→ **Exercise directions**
You are asked to write out the full listing exactly as it stands.

→ **Supplied data**
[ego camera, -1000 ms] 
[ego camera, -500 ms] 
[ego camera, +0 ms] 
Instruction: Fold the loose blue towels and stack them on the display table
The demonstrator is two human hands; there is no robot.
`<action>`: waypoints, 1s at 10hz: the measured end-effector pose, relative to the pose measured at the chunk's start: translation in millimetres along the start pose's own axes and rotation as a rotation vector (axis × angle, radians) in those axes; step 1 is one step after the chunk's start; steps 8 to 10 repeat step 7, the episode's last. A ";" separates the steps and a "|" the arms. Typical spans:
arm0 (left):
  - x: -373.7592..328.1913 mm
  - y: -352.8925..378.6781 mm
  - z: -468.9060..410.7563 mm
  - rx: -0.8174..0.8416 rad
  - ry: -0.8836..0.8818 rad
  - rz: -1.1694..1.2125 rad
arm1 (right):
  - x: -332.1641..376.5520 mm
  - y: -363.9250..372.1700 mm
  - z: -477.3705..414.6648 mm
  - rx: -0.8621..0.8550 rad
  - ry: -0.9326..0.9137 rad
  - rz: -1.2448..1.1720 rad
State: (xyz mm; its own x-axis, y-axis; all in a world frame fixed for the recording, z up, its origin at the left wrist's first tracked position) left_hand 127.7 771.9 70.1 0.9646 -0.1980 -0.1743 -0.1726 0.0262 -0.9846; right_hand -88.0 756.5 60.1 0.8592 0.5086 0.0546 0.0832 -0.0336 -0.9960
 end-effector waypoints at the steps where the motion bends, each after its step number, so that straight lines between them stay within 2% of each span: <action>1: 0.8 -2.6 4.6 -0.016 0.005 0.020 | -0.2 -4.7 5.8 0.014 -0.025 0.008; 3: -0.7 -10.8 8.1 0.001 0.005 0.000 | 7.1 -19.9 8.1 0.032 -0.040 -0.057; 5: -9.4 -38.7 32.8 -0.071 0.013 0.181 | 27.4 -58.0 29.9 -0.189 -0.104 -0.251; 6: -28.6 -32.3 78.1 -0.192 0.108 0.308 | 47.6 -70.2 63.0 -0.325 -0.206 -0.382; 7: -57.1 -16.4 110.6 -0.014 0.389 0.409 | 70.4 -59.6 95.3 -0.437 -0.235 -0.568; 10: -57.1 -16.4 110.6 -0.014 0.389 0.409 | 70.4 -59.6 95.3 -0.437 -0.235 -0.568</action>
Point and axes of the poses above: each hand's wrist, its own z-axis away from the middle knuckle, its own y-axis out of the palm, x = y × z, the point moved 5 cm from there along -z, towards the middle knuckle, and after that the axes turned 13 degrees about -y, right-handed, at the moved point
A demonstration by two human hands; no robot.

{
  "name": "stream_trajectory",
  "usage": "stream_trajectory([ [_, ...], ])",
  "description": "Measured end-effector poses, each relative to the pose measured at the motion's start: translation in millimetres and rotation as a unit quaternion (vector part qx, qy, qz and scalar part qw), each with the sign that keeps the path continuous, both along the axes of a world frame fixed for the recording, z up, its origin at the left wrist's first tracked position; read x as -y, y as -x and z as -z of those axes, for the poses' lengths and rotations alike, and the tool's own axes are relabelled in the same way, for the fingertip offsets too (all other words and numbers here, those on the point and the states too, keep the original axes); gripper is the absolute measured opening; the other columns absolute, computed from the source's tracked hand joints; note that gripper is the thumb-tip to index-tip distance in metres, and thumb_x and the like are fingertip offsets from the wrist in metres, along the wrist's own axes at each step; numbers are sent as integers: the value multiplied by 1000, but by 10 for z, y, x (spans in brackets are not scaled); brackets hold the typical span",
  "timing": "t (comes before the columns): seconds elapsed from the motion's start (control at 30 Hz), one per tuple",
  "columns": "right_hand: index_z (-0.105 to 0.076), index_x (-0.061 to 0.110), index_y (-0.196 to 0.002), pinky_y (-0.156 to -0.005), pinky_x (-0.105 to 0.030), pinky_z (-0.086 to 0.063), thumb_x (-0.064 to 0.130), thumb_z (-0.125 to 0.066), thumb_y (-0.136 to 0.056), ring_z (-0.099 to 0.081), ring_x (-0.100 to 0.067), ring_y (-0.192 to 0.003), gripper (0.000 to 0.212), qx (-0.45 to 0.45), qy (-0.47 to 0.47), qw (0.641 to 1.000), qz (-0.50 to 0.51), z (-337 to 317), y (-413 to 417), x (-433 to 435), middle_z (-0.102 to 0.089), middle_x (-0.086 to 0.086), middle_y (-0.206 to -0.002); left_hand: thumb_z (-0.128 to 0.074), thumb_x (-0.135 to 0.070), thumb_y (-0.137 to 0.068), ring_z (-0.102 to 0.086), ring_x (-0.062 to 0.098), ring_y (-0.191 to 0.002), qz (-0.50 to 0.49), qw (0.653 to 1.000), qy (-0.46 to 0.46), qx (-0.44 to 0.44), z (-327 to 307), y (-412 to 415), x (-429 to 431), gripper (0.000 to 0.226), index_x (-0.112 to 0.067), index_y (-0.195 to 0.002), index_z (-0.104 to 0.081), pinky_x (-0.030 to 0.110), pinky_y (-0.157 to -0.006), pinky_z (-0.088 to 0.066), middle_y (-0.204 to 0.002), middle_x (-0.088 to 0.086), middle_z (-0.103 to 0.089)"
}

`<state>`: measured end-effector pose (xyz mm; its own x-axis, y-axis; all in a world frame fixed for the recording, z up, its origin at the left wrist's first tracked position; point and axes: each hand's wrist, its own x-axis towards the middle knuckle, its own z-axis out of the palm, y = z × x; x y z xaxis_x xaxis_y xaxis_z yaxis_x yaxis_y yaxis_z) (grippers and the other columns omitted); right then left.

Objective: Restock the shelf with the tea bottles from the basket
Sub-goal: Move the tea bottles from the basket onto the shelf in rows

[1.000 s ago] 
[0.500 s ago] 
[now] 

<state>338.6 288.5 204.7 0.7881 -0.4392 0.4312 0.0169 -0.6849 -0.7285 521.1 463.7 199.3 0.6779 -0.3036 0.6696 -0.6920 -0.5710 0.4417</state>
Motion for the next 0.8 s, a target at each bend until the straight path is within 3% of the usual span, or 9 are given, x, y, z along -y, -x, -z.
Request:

→ **Task solution**
[ego camera, -1000 ms] 
[ego camera, -500 ms] 
[ego camera, +0 ms] 
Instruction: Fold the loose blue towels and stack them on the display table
The demonstrator is two human hands; there is no robot.
`<action>`: waypoints, 1s at 10hz: the measured end-effector pose, relative to the pose measured at the chunk's start: translation in millimetres along the start pose's own axes and rotation as a rotation vector (axis × angle, radians) in those axes; step 1 is one step after the chunk's start; steps 8 to 10 repeat step 7, the episode's last. A ";" separates the steps and a "|" the arms. Typical spans:
arm0 (left):
  - x: -373.7592..328.1913 mm
  - y: -352.8925..378.6781 mm
  - z: -468.9060..410.7563 mm
  - rx: -0.8174..0.8416 rad
  - ry: -0.8836..0.8818 rad
  - rz: -1.1694..1.2125 rad
arm1 (right):
  - x: -332.1641..376.5520 mm
  - y: -363.9250..372.1700 mm
  - z: -477.3705..414.6648 mm
  - rx: -0.8621..0.8550 rad
  - ry: -0.9326..0.9137 rad
  - rz: -1.2448..1.1720 rad
State: (xyz mm; its own x-axis, y-axis; all in a world frame fixed for the recording, z up, its origin at the left wrist's first tracked position) left_hand 127.7 771.9 70.1 0.9646 -0.1980 -0.1743 -0.1726 0.0262 -0.9846; right_hand -88.0 756.5 60.1 0.8592 0.5086 0.0546 0.0832 -0.0336 -0.9960
 end-effector waypoints at the steps where the motion bends, each after its step number, so that straight lines between them stay within 2% of each span: <action>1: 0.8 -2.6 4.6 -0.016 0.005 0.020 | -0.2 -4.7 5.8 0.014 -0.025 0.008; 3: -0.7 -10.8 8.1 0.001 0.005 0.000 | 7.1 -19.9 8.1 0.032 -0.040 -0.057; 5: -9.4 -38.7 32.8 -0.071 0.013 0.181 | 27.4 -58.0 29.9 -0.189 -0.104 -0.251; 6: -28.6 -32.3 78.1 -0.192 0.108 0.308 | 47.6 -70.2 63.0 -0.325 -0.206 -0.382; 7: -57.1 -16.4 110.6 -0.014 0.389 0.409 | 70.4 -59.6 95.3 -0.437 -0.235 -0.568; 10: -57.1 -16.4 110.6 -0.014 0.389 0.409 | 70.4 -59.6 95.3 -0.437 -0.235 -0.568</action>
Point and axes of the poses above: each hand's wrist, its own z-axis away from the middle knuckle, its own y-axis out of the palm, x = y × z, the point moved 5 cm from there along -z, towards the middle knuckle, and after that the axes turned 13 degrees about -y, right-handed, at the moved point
A demonstration by two human hands; no robot.

{
  "name": "stream_trajectory",
  "usage": "stream_trajectory([ [_, ...], ])",
  "description": "Measured end-effector poses, each relative to the pose measured at the motion's start: translation in millimetres and rotation as a unit quaternion (vector part qx, qy, qz and scalar part qw), each with the sign that keeps the path continuous, both along the axes of a world frame fixed for the recording, z up, its origin at the left wrist's first tracked position; read x as -y, y as -x and z as -z of those axes, for the poses' lengths and rotations alike, and the tool's own axes are relabelled in the same way, for the fingertip offsets too (all other words and numbers here, those on the point and the states too, keep the original axes); gripper is the absolute measured opening; the other columns absolute, computed from the source's tracked hand joints; note that gripper is the thumb-tip to index-tip distance in metres, and thumb_x and the like are fingertip offsets from the wrist in metres, along the wrist's own axes at each step; numbers are sent as integers: the value multiplied by 1000, but by 10 for z, y, x (spans in brackets are not scaled); brackets hold the typical span",
  "timing": "t (comes before the columns): seconds elapsed from the motion's start (control at 30 Hz), one per tuple",
  "columns": "right_hand: index_z (-0.105 to 0.076), index_x (-0.061 to 0.110), index_y (-0.196 to 0.002), pinky_y (-0.156 to -0.005), pinky_x (-0.105 to 0.030), pinky_z (-0.086 to 0.063), thumb_x (-0.064 to 0.130), thumb_z (-0.125 to 0.066), thumb_y (-0.136 to 0.056), ring_z (-0.099 to 0.081), ring_x (-0.100 to 0.067), ring_y (-0.192 to 0.003), gripper (0.000 to 0.212), qx (-0.45 to 0.45), qy (-0.47 to 0.47), qw (0.641 to 1.000), qz (-0.50 to 0.51), z (-337 to 317), y (-413 to 417), x (-433 to 435), middle_z (-0.102 to 0.089), middle_x (-0.086 to 0.086), middle_y (-0.206 to -0.002); left_hand: thumb_z (-0.128 to 0.074), thumb_x (-0.135 to 0.070), thumb_y (-0.137 to 0.068), ring_z (-0.102 to 0.086), ring_x (-0.062 to 0.098), ring_y (-0.191 to 0.002), qz (-0.50 to 0.49), qw (0.653 to 1.000), qy (-0.46 to 0.46), qx (-0.44 to 0.44), z (-327 to 307), y (-412 to 415), x (-429 to 431), gripper (0.000 to 0.226), index_x (-0.112 to 0.067), index_y (-0.195 to 0.002), index_z (-0.104 to 0.081), pinky_x (-0.030 to 0.110), pinky_y (-0.157 to -0.006), pinky_z (-0.088 to 0.066), middle_y (-0.204 to 0.002), middle_x (-0.088 to 0.086), middle_z (-0.103 to 0.089)"
}

`<state>`: measured end-effector pose (xyz mm; its own x-axis, y-axis; all in a world frame fixed for the recording, z up, its origin at the left wrist's first tracked position; point and axes: each hand's wrist, its own x-axis towards the middle knuckle, its own z-axis out of the palm, y = z × x; x y z xaxis_x xaxis_y xaxis_z yaxis_x yaxis_y yaxis_z) (grippers and the other columns omitted); right then left.

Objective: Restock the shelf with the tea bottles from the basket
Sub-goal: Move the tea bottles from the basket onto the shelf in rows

[1.000 s ago] 
[0.500 s ago] 
[now] 

<state>338.6 288.5 204.7 0.7881 -0.4392 0.4312 0.0169 -0.6849 -0.7285 521.1 463.7 199.3 0.6779 -0.3036 0.6696 -0.6920 -0.5710 0.4417</state>
Motion for the next 0.8 s, a target at each bend until the straight path is within 3% of the usual span, or 9 are given, x, y, z along -y, -x, -z.
Request:

There is no more to add to the answer.